Liverpool’s next Brazilian dreamboat is the perfect blend of skill, Samba & sh*thouse
The 2023 Copa Liberatordes final was a football hipster’s wet dream, with two South American giants trading both physical and metaphorical blows in a raucous Maracana atmosphere that was a throwback to a less commercialised era.
In the build-up to the game, Boca Juniors supporters camped out on Copacabana beach and told eager journalists stories of how they’d sold prized possessions to cross the border into Brazil to watch the final.
But the victors of a frenzied final were the team that plays its home matches at the Maracana. Fluminense were desperate to win their first-ever continental title and triumphed thanks to John Kennedy’s extra-time howitzer – a goal so good that it was worth getting sent off for.
Liverpool supporters, those who’d bought obscure lager and gourmet snacks for some alternative Saturday night viewing, were desperate to get a glimpse of Andre, the 22-year-old Fluminese midfielder who’s been heavily linked with a move to England.
They weren’t disappointed. Andre was superb in the midfield engine room, driving his team forward and winning a mind-boggling amount of tackles to dishearten his opponents.
One dribble, that began in the nether zone around his own corner flag, was infused with the careful beauty of watching a man navigating a minefield in ballet shoes.
Andre skipped around opponents as if they were invisible and irrelevant, revving through the gears like a Formula One vehicle and releasing an inch-perfect pass into a team-mate’s path.
And, amazingly, his concentration was so high that he failed to be diverted by the arresting sight of two opponents having an improvised ruck in the middle of the park. God, we love South American football.
Yeah bring Andre In pic.twitter.com/vI7RUIho1T
— Vision 🇭🇺 (@Lfc__vision) November 4, 2023
“I follow the Premier League a lot,” Andre said when asked by The Guardian about his dream for the future. “It’s a very competitive league that demands a lot from players.
He’s certainly come from humble beginnings. Born in Ibirataia, a rural village of 2,000 people in the state of Bahia in northeastern Brazil, he had to travel more than 200 miles for a trial at Bahia.
“I didn’t know who would take me there because Salvador was six hours away and my family didn’t have the means,” he said. “A friend of my father’s offered me his house to take the three trials.
“It was three days: a Tuesday, a Thursday and the following Tuesday. In the end, I did well on the first day and they put me on the team on the second day – as a centre-forward, by the way.”
He was scouted by Fluminense in 2013 and moved to Rio de Janeiro at the age of 12. His father was working on his cocoa farm in Bahia and his mother was caring for his brother, so he would have to stay with a family friend. “I spent about four years without my parents and it was the most difficult time,” recalls Andre.
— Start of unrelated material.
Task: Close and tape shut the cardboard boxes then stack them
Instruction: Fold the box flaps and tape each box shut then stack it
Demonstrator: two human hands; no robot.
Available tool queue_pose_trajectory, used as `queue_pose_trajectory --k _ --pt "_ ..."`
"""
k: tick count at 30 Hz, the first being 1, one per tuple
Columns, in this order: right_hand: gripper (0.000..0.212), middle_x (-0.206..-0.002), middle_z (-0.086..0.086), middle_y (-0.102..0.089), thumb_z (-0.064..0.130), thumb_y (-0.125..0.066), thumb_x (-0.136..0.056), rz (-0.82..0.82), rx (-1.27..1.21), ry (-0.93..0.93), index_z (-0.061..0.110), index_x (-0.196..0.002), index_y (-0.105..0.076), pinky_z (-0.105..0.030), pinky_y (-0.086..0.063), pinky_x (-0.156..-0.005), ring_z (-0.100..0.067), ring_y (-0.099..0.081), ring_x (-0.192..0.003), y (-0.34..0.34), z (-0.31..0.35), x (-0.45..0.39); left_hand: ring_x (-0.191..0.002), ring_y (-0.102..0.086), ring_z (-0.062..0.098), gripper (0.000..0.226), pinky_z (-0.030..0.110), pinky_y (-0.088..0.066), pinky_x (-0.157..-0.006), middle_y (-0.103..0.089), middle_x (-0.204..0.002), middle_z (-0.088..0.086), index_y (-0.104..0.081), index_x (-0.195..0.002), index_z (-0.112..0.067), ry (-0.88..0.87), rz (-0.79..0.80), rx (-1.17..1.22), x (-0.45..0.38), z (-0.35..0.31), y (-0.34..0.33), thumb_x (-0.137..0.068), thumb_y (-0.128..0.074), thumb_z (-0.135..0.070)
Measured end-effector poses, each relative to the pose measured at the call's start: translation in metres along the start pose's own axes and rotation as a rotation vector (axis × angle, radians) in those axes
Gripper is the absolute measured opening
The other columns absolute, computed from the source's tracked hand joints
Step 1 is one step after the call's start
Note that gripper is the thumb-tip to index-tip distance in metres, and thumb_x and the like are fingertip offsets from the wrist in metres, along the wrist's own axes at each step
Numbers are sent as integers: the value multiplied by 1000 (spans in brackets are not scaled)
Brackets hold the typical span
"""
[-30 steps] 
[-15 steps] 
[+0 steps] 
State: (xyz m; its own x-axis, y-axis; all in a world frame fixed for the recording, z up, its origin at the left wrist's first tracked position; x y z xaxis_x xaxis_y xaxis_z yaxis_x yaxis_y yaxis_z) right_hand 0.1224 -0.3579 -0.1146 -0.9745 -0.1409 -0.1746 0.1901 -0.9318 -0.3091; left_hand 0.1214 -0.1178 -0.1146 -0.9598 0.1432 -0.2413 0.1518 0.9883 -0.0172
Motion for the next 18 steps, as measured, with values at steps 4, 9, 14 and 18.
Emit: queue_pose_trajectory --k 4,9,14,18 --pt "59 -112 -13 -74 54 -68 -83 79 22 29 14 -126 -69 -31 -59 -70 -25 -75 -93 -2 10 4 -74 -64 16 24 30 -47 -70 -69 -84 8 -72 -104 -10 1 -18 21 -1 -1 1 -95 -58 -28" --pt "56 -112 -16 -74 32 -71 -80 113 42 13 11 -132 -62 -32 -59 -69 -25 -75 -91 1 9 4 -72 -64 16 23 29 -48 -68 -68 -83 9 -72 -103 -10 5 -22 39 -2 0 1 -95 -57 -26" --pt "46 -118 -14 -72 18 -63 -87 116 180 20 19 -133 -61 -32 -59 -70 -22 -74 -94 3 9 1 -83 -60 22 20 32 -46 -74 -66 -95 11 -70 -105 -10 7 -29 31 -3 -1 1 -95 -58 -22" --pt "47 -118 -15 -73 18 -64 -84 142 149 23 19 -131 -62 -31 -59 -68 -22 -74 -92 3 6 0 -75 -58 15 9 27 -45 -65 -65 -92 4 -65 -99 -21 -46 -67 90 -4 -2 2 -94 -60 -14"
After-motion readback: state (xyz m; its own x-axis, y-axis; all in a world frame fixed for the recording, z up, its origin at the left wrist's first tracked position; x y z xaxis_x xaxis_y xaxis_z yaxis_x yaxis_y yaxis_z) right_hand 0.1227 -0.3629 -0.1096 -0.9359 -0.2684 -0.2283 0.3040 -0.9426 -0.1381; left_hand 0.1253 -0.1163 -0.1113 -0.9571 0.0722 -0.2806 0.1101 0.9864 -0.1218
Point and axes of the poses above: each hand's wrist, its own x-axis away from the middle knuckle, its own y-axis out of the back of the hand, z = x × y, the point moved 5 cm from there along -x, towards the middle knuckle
“My father always supported me as much as possible, but he has his own farm and works with his cocoa. He doesn’t like coming here to Rio de Janeiro – he comes, stays for a month and then gets anxious to go back home to what he loves.
“Now, thank God, things have stabilised and he comes more often. Being alone, away from my parents, helped me mature a lot. I try to bring that to the field – I try to be as calm as possible and play in the greatest tranquility possible.”
With a historic first Copa Liberatordes in the trophy cabinet, Fluminese will be braced for more bids for their prized midfield asset in January.
Months after making his debut for Brazil, Andre delivered a midfield masterclass in the biggest game of his career and looks a perfect blend of skill and sh*thouse. We need him in the Premier League.